Dass die Geschichte dennoch in Bann zieht, hat sie der ganz hervorragenden Protagonistin und ihrem Umfeld zu verdanken. Maryse Luzolo agiert natürlich, ehrlich, emotional, ansteckend gut gelaunt – und lässt es zu, dass andere sehr persönlich über sie sprechen. Partner David erzählt, was es mit ihrer damals sehr frischen Beziehung machte, als seine Freundin plötzlich nach dem Unfall nicht mal mehr allein auf die Toilette gehen konnte. Und wie eine psychische Belastung nach der Verletzung blieb: „Es gibt immer noch Tage, wo sie weinend zusammenbricht oder nachts Panikattacken bekommt. Wenn wir einen Film gucken, wo es eine Kampfszene gibt und man hört, wie der Knochen bricht, ist der Abend gelaufen.“
Deutscher Adler
Es ist ein Verdienst der Macher:innen, nahe genug herangekommen zu sein, um ein Kernthema zu erkennen, das die Geschichte über das übliche Zero-to-Hero heraushebt: Verletzung. Nicht nur durch den Unfall, sondern auch durch das Dasein als schwarzes Mädchen in Deutschland.
Maryse Luzolo selbst wird bisweilen sehr deutlich zum Thema Rassismus. Die Leichtathletik nennt sie „den Ausweg aus der blöden Realität, in der ich als schwarzes Mädchen gelebt hatte“. Sport als Weg zur Anerkennung in der rassistischen Mehrheitsgesellschaft. Und gleichzeitig als Institution, in der es, wie Luzolo anhand persönlicher Beispiele erzählt, ebenfalls Rassismus gibt. Ein großer Stolz, der deutsche Adler, aber ein Stolz, der nicht ohne Brüche ist.

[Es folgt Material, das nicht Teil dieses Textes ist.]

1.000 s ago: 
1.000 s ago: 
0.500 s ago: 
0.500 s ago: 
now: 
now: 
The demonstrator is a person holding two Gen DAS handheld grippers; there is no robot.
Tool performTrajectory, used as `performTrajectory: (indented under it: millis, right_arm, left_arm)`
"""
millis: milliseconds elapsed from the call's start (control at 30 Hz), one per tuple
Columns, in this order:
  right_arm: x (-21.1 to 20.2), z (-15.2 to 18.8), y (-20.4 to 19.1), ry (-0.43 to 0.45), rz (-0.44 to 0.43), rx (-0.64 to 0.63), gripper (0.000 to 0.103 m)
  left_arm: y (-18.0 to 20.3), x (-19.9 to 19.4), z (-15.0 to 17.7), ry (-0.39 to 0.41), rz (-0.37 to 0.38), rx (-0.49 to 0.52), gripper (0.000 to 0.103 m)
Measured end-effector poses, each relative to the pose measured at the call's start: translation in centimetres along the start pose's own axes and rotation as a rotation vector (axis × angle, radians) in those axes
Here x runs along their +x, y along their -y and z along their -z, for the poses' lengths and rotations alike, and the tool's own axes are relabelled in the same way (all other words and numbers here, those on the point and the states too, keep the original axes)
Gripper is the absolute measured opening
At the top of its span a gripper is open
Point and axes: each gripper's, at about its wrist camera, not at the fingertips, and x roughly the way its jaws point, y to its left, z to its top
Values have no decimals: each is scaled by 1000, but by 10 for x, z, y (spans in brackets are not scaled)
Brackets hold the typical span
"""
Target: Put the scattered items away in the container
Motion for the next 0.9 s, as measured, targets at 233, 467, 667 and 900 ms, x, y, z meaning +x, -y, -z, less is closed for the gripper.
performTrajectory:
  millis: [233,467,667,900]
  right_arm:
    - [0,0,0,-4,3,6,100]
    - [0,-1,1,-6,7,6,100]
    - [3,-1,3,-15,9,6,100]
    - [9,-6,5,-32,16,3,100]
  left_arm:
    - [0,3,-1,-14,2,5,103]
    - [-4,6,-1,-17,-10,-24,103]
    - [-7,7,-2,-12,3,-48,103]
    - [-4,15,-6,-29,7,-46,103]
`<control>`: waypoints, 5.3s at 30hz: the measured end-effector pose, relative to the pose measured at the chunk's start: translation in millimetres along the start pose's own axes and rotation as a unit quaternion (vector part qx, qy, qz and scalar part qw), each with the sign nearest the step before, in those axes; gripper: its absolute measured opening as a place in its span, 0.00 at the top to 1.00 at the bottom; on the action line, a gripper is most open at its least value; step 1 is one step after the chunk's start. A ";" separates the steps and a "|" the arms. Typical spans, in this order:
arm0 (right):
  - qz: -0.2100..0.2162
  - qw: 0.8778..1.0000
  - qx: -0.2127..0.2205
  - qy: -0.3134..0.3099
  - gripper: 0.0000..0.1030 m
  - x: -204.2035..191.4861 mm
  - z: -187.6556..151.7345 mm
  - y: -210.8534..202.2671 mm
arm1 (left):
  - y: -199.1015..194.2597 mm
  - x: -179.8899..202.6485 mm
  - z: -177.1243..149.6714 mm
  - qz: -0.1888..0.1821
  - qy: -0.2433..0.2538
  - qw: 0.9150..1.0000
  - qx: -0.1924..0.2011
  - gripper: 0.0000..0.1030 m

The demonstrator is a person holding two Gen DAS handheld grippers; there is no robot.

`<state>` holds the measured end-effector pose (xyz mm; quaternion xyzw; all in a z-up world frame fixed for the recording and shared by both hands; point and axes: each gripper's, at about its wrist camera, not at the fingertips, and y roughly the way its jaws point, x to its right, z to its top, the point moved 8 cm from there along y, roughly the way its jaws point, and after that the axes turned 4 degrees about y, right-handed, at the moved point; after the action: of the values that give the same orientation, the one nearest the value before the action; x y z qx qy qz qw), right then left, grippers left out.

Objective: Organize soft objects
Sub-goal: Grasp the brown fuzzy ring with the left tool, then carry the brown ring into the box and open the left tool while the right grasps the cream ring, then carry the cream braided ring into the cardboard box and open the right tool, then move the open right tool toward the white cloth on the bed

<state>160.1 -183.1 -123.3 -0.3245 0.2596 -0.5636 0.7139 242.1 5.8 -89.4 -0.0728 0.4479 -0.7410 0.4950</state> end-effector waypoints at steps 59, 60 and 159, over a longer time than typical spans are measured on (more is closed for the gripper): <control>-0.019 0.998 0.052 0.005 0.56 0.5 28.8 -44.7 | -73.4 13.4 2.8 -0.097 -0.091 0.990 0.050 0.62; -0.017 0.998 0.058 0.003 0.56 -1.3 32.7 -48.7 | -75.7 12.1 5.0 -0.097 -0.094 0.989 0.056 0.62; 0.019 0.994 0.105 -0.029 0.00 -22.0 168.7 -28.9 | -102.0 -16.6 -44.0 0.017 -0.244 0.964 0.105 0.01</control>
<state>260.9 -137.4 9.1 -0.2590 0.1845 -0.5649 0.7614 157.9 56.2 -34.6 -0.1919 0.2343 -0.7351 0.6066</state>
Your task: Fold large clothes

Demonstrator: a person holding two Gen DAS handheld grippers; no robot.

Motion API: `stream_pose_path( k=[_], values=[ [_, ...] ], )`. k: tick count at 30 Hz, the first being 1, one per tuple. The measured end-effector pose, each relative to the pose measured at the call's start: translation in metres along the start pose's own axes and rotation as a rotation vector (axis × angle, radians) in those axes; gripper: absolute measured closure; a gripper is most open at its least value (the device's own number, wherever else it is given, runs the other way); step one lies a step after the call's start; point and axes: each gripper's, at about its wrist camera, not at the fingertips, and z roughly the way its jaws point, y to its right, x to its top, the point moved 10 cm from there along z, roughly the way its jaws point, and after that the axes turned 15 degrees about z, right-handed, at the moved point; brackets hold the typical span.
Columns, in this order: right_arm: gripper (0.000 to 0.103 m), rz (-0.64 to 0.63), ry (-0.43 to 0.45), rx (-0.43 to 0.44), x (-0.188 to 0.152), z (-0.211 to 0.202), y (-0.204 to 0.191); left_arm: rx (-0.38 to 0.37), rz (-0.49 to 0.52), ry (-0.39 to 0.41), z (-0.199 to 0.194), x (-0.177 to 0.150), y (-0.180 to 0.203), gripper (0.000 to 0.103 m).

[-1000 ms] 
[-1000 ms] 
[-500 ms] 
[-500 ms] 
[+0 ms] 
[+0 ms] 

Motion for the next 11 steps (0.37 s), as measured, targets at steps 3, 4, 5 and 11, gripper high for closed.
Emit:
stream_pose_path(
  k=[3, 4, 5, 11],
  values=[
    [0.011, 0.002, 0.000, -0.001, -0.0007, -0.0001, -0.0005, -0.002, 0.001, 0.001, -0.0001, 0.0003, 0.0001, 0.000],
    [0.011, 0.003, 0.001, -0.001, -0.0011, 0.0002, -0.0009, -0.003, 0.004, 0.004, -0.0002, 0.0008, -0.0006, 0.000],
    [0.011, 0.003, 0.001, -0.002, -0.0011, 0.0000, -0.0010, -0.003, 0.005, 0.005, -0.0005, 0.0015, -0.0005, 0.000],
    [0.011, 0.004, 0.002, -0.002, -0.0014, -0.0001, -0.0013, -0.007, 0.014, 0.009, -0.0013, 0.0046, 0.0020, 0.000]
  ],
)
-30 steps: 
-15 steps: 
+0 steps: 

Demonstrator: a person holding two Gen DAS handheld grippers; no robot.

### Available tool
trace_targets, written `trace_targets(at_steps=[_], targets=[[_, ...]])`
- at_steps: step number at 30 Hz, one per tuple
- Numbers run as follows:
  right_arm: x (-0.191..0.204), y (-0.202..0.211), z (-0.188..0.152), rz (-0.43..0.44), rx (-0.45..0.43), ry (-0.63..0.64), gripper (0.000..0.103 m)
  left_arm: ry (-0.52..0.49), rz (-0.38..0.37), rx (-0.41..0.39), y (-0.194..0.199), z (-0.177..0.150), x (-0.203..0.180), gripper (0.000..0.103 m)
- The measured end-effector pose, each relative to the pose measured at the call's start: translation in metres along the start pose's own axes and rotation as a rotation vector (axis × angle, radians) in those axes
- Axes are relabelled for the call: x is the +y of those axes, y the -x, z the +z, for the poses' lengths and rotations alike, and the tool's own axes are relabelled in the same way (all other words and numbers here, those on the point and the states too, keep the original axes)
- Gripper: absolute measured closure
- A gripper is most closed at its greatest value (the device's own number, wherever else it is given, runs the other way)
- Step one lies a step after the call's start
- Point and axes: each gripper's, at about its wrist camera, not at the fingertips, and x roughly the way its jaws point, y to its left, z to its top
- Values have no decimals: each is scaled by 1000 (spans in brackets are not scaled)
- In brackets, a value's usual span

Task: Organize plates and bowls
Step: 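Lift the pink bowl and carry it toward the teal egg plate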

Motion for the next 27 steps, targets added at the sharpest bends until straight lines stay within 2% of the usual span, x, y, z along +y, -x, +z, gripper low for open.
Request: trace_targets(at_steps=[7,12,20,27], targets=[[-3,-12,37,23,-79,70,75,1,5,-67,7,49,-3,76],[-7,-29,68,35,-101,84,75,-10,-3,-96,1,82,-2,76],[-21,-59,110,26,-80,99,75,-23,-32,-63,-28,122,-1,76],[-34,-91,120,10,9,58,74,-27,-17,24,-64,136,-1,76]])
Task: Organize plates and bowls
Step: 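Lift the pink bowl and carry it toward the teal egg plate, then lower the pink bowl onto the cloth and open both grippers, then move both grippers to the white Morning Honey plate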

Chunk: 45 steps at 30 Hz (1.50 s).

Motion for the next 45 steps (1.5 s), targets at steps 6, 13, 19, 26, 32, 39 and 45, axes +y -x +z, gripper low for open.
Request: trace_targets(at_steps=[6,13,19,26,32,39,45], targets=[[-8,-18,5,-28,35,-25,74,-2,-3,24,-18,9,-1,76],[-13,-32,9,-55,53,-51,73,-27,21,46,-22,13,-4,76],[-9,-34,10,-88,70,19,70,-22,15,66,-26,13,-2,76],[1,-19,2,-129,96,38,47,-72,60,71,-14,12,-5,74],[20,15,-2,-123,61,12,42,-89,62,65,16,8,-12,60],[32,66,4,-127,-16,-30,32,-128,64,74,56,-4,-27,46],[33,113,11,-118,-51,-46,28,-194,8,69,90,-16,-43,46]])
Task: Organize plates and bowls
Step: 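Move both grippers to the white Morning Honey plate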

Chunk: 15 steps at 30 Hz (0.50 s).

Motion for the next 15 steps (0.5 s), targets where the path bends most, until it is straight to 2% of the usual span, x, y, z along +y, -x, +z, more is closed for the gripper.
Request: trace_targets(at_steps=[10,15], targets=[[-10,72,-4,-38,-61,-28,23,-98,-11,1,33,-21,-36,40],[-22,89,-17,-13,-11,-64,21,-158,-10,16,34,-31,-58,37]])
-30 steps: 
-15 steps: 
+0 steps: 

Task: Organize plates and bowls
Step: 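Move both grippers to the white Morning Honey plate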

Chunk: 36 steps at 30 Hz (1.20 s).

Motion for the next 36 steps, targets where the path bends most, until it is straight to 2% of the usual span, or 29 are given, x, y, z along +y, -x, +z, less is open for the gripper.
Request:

Zum heimlichen Star der Geschichte avanciert derweil Maryse Luzolos Mutter Ambote, die mit Verve vom Kampfwillen ihrer Tochter erzählt, in der Wohnung nach ihrer Migration aus dem Kongo ein kleines Afrika schaffen möchte und grandiose Sätze über ihre Tochter sagen kann wie: „Sie ist für mich manchmal wie ein Ehemann.“
Ob so eine Serie der erfolgreichste Weg ist, Fans für Sportlerinnen zu gewinnen? Ob das überhaupt Aufgabe von Journalist:innen ist? Dafür bräuchte es schon eine regelmäßige Plattform. Für Maryse Luzolo wäre wohl vor allem eines hilfreich: Weitsprung mehr als einmal pro Jahr zu zeigen.